#### TASK TO CARRY OUT
When you transcribe the entries below, begin at their first line and stop after the line containing "The lines of"; pictures stay out.

• • •

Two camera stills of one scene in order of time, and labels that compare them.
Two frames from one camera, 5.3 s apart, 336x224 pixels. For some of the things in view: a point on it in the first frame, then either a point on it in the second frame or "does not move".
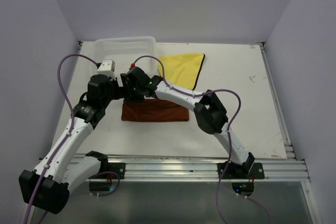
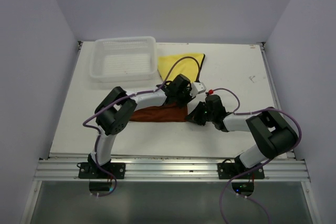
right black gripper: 133,98 → 195,115
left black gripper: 119,90 → 188,89
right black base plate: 252,170 does not move
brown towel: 153,110 does not move
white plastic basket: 127,52 does not move
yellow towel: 181,70 does not move
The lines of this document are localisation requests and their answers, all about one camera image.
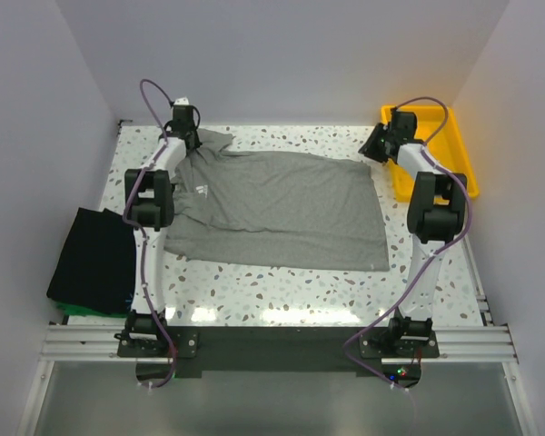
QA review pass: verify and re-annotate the grey t shirt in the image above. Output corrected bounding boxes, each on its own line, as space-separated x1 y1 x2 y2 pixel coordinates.
164 129 390 272

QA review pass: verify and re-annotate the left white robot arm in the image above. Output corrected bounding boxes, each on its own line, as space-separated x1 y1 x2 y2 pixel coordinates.
124 97 200 356

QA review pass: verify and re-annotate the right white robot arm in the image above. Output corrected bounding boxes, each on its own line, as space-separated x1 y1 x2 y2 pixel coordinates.
359 106 471 357

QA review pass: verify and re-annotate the yellow plastic bin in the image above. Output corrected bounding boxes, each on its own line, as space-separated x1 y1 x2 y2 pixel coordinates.
387 104 480 203

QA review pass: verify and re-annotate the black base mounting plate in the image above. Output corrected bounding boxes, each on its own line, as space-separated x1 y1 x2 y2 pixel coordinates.
115 327 441 382

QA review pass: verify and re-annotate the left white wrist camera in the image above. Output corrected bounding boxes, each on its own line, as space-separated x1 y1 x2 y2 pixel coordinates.
173 97 190 105

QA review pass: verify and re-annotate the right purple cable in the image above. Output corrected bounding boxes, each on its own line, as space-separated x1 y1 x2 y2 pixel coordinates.
342 95 476 382

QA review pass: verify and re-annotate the purple cable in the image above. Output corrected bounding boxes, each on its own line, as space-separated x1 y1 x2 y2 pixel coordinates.
122 79 181 390
342 95 476 382

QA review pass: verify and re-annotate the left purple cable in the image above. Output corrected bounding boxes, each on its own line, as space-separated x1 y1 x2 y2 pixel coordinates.
122 79 181 390

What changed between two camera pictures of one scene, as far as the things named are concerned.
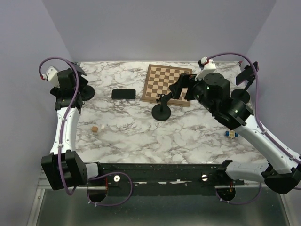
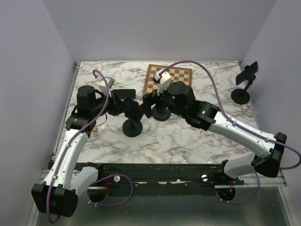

• • •

#### REPLY
Two camera stills of one scene in order of time, and labels that compare them.
Two frames from one camera, 5.3 s apart, 336x224 pixels. For some of the things in view: a point on it in the first frame, then either a point on it in the second frame or "does not move".
right black gripper: 133,98 → 195,115
left black gripper: 119,90 → 188,89
right black base plate: 252,170 does not move
brown towel: 153,110 does not move
white plastic basket: 127,52 does not move
yellow towel: 181,70 does not move
The lines of this document are localisation requests and their answers, all about one camera image.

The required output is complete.